—Vendre un bijou qui vient de ma mère! Je vous avoue que je regarderais cela comme une profanation.
—Alors engagez-le, on vous prêtera bien dessus un millier d’écus. Avec cette somme vous serez au-dessus de vos affaires; puis, au premier argent qui vous rentrera, vous le dégagerez, et vous le reprendrez lavé de ses anciennes taches, car il aura passé par les mains des usuriers.
Athos sourit.
—Vous êtes un charmant compagnon, dit-il, mon cher d’Artagnan; vous relevez par votre éternelle gaieté les pauvres esprits dans l’affliction. Eh bien! oui, engageons cette bague, mais à une condition!
—Laquelle?
—C’est qu’il y aura cinq cents écus pour vous et cinq cents écus pour moi.

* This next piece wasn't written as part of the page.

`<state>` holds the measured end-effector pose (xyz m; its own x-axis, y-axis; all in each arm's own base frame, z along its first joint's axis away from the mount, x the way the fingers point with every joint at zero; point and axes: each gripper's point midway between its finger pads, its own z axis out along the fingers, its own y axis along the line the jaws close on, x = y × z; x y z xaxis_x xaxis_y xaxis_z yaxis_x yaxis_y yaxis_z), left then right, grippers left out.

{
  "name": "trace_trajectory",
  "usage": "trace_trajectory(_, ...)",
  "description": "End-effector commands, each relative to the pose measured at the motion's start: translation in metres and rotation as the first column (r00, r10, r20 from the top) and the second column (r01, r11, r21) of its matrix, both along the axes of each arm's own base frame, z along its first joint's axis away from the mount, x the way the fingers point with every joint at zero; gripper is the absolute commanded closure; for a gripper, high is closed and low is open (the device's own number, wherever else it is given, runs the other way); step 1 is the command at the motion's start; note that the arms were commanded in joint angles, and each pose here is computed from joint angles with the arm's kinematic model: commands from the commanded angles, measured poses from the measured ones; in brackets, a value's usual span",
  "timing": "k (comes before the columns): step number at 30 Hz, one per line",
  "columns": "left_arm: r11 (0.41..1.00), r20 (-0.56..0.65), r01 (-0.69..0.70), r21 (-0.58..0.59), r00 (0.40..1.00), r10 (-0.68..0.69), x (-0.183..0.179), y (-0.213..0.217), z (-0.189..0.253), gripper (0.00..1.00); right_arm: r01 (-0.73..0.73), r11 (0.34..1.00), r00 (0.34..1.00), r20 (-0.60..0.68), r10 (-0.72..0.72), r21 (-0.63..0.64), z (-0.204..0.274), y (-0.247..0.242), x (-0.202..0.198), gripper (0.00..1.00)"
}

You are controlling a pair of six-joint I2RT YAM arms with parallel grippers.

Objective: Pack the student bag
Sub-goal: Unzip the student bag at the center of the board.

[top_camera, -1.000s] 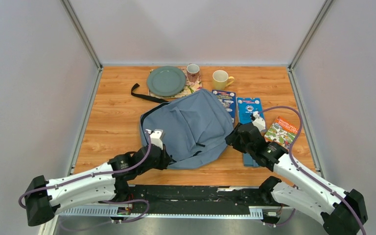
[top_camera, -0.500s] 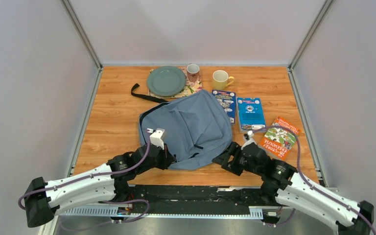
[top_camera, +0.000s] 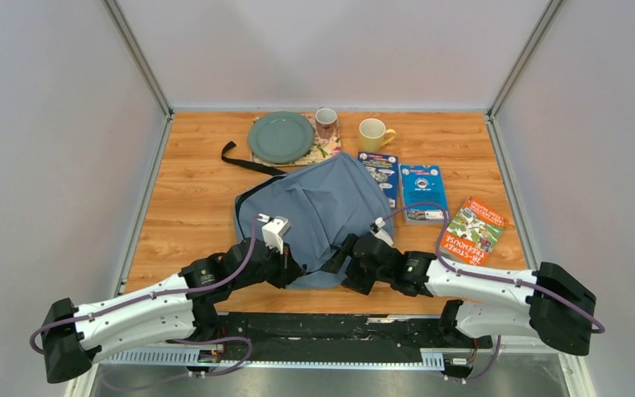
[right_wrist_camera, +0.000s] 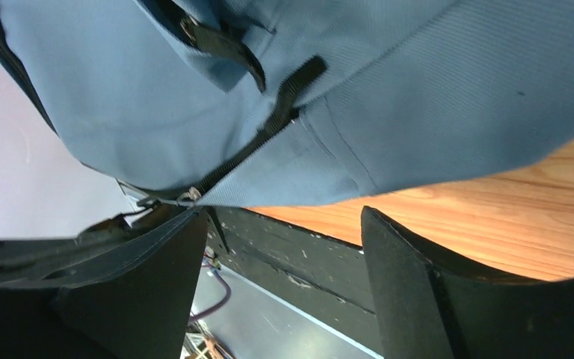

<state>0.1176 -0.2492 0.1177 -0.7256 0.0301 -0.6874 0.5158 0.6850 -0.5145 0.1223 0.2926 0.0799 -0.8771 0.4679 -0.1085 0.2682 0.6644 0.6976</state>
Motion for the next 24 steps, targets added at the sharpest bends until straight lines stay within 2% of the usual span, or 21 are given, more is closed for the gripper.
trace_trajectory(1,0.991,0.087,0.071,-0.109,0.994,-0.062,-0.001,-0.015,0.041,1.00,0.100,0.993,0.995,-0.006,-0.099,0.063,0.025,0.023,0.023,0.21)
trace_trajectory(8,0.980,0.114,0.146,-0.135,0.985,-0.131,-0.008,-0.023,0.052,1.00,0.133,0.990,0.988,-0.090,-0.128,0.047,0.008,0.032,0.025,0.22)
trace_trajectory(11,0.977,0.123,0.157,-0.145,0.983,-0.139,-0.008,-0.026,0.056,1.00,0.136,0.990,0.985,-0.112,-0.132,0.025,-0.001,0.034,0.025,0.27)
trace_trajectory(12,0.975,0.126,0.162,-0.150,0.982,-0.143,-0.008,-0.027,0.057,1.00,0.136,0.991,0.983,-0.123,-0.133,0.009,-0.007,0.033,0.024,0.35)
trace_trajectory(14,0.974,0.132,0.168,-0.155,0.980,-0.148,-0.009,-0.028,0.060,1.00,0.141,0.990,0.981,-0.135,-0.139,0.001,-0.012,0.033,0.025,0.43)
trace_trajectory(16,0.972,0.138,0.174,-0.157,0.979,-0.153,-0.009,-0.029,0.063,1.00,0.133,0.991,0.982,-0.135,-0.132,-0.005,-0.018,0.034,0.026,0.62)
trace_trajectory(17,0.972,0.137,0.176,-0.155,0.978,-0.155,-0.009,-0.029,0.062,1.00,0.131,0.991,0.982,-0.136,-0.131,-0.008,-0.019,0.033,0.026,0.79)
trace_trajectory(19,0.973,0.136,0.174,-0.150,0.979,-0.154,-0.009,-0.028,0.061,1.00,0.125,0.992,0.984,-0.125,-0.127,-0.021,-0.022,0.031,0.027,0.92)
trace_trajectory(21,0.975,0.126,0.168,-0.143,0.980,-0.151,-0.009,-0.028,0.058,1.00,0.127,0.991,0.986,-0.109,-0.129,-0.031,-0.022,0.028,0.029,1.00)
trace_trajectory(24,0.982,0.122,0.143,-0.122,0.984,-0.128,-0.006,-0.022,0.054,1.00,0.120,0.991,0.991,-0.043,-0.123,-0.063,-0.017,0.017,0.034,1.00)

—Y songez-vous, Athos! je n’ai pas besoin du quart de cette somme, moi qui suis dans les gardes, et en vendant ma selle je me le procurerai. Que me faut-il? Un cheval pour Planchet, voilà tout. Puis vous oubliez que j’ai une bague aussi.

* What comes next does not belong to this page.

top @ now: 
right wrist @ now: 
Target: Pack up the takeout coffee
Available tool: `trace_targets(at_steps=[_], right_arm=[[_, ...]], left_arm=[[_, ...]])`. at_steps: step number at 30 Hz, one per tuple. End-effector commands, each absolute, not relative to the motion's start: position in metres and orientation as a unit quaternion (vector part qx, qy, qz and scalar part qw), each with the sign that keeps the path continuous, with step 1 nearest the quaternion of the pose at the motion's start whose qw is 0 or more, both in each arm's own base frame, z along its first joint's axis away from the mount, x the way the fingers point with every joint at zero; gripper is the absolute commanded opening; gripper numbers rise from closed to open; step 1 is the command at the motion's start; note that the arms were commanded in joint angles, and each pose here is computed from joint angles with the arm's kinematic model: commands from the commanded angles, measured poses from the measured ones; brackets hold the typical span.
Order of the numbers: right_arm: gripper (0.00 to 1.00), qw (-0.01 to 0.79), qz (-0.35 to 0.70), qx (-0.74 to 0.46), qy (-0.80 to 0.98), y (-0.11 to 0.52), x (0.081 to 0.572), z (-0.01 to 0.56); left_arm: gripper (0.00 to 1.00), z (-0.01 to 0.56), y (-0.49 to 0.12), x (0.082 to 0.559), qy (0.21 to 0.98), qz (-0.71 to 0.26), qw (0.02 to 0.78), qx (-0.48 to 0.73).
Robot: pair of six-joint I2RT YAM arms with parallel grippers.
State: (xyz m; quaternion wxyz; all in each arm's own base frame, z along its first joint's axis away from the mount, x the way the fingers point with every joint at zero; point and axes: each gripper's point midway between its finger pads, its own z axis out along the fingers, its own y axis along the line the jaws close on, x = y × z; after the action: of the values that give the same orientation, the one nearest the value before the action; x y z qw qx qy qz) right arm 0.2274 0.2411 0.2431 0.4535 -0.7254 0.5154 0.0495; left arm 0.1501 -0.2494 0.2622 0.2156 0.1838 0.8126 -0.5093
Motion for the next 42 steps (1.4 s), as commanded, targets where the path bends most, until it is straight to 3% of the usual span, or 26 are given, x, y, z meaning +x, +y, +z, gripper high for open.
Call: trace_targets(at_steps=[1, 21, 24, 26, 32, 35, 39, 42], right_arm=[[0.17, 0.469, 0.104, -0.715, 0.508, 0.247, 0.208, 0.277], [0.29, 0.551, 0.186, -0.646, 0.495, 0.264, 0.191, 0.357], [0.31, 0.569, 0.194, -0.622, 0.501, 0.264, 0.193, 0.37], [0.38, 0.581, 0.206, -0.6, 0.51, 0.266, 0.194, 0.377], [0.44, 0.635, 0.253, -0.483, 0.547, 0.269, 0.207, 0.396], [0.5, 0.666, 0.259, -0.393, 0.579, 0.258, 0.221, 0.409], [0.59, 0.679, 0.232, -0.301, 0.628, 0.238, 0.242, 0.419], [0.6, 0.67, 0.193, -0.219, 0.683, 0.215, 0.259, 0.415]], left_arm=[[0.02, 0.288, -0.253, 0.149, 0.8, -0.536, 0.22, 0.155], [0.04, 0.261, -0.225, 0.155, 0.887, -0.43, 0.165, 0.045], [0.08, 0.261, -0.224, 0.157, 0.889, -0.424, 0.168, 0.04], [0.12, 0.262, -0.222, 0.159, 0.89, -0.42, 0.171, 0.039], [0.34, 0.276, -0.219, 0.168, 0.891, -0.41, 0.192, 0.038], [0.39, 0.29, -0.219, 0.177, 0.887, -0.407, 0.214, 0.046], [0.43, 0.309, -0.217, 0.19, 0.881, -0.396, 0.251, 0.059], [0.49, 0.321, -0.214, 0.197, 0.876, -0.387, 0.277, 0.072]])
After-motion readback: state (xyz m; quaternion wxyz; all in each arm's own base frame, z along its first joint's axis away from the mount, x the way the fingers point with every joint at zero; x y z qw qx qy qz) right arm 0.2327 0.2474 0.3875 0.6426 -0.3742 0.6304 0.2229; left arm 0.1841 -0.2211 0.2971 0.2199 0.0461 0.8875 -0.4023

—A laquelle vous tenez encore plus, ce me semble, que je ne tiens, moi, à la mienne; du moins j’ai cru m’en apercevoir.
—Oui, car dans une circonstance extrême elle peut nous tirer non seulement de quelque grand embarras, mais encore de quelque grand danger; c’est non seulement une pierre précieuse, mais c’est encore un talisman enchanté.
—Je ne vous comprends pas, mais je crois à ce que vous dites. Revenons donc à ma bague, ou plutôt à la vôtre; vous toucherez la moitié de la somme qu’on nous donnera sur elle ou je la jette dans la Seine, et je doute que, comme à Polycrate, quelque poisson soit assez complaisant pour nous la rapporter.